CVE-2020-1300: Remote Code Execution Through Microsoft Windows CAB Files

The szName field is a NULL-terminated string specifying the name of the file. After the CFFILE entries, there appear the CFDATA entries, which contain the file contents.

Microsoft has developed the Cabinet API to support handling Cabinet files on the Windows platform. Many Microsoft applications use this API. To extract all files from a CAB file, the application commonly will use the FDICopy function and specify a callback function to handle all events during the extraction operation. For example, callback function NCabbingLibrary::FdiCabNotify() is observed to be used in the dynamic link library localspl.dll and the executable PrintBrmEngine.exe when handling CAB files for printer-related applications. The function handles multiple types of notifications during the extraction, such as fdintCABINET_INFO, fdintPARTIAL_FILE, fdintCOPY_FILE, fdintCLOSE_FILE_INFO, fdintNEXT_CABINET and fdintENUMERATE. Of relevance to this report is the notification type fdintCOPY_FILE, which is called at the start of the processing of each file within the cabinet, providing the opportunity for the application to request that the file be copied or skipped.
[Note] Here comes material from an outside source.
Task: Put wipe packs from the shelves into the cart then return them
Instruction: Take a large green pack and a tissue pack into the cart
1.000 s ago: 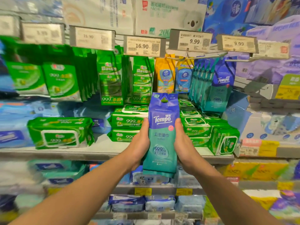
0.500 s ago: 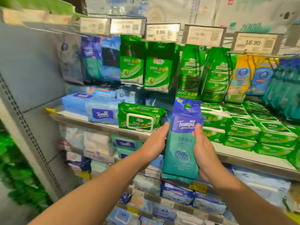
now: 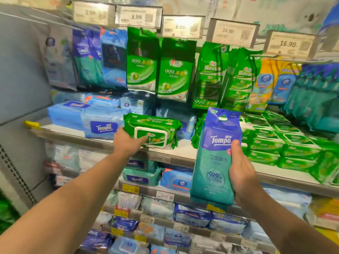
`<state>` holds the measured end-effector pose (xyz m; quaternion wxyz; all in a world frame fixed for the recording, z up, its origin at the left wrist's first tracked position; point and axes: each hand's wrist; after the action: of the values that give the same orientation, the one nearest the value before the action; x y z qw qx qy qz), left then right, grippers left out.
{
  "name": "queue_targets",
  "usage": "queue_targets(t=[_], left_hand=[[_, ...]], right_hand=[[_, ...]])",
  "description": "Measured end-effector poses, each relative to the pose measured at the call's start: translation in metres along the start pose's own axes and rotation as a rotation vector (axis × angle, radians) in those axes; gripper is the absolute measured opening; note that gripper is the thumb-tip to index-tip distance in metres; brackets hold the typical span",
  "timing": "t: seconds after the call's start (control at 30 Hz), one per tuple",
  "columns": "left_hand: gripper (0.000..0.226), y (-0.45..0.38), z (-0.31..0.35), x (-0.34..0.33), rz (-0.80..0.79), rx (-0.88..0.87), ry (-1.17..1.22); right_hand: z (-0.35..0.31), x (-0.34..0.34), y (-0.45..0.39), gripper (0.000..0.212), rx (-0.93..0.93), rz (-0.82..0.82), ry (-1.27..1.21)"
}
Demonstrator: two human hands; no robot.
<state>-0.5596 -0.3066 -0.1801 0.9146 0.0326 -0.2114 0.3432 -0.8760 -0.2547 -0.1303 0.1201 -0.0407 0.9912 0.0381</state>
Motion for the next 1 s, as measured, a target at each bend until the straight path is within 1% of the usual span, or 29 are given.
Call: queue_targets(t=[0.1, 0.17, 0.23, 0.37, 0.43, 0.5, 0.53, 0.57, 0.63, 0.67, 0.7, 0.8, 0.9, 0.93, 1.0], left_hand=[[0.093, 0.003, 0.005, -0.005, 0.016, 0.01, -0.036], [0.103, 0.004, 0.008, -0.008, -0.019, -0.022, -0.106], [0.105, 0.0, 0.009, -0.012, -0.074, -0.083, -0.173], [0.111, -0.011, 0.016, -0.006, -0.151, -0.226, -0.389], [0.109, -0.021, 0.014, -0.001, -0.222, -0.237, -0.337], [0.109, -0.031, 0.008, 0.001, -0.26, -0.207, -0.261], [0.106, -0.028, 0.013, 0.001, -0.26, -0.203, -0.239], [0.096, -0.023, 0.02, -0.001, -0.273, -0.214, -0.207], [0.063, -0.015, 0.028, -0.008, -0.319, -0.24, -0.121], [0.052, -0.012, 0.032, -0.011, -0.342, -0.265, -0.083], [0.047, -0.012, 0.035, -0.014, -0.343, -0.299, -0.057], [0.044, -0.012, 0.04, -0.022, -0.352, -0.331, 0.043], [0.057, -0.014, 0.042, -0.023, -0.419, -0.327, 0.101], [0.054, -0.012, 0.043, -0.023, -0.428, -0.327, 0.158], [0.034, -0.007, 0.047, -0.022, -0.414, -0.283, 0.297]], right_hand=[[-0.006, 0.01, -0.01, 0.044, -0.002, 0.024, -0.007], [-0.006, 0.015, -0.017, 0.043, -0.012, 0.038, -0.034], [-0.004, 0.019, -0.021, 0.045, -0.033, 0.051, -0.054], [-0.003, 0.025, -0.024, 0.055, -0.081, 0.074, -0.053], [-0.004, 0.031, -0.026, 0.059, -0.091, 0.097, -0.031], [-0.006, 0.037, -0.027, 0.06, -0.086, 0.11, 0.007], [-0.008, 0.04, -0.028, 0.058, -0.081, 0.118, 0.023], [-0.008, 0.043, -0.029, 0.056, -0.074, 0.12, 0.039], [-0.012, 0.047, -0.029, 0.056, -0.071, 0.12, 0.068], [-0.013, 0.049, -0.03, 0.057, -0.072, 0.118, 0.076], [-0.013, 0.05, -0.031, 0.057, -0.073, 0.117, 0.079], [-0.014, 0.054, -0.031, 0.055, -0.07, 0.107, 0.078], [-0.013, 0.056, -0.03, 0.053, -0.064, 0.099, 0.088], [-0.014, 0.056, -0.028, 0.052, -0.067, 0.094, 0.088], [-0.014, 0.059, -0.028, 0.053, -0.091, 0.085, 0.076]])
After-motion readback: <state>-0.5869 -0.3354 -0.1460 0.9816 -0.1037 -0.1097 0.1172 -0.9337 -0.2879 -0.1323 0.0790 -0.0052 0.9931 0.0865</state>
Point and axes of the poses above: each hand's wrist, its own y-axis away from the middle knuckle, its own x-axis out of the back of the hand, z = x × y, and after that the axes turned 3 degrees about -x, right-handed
A directory traversal vulnerability exists in several Microsoft applications when handling CAB files, including the Print Spooler application and the Print Management Console (printmanagement.msc). These applications share the same code for function NCabbingLibrary::FdiCabNotify() when extracting all files inside a CAB file. Each time the Cabinet API handles a CFFILE and corresponding CFDATA entry in a CAB file, it sends notification fdintCOPY_FILE to the callback function NCabbingLibrary::FdiCabNotify() with all information extracted from those entries. The vulnerability is due to a lack of input validation of the szName field in the CFFILE entry. When the affected function handles the notification fdintCOPY_FILE, the szName field is delivered as the file name. The function then concatenates the file name with a path to a temporary folder to generate an absolute file path. The temporary folder path is given by:

       %userprofiles%\AppData\Local\[Some UUID]\

The affected function checks the szName field for directory traversal appearing as dot-dot- backslash (..). However, it fails to consider the alternative syntax of dot-dot-slash (../), which also works on Windows platforms. If the CAB file contains a CFFILE entry with szName field as shown below, the extracted file will be written outside the correct path:

       ../../../../../../some_file_name

Moreover, since the Print Spooler application runs in the security context of SYSTEM, this leads to an arbitrary file write in any location on the target.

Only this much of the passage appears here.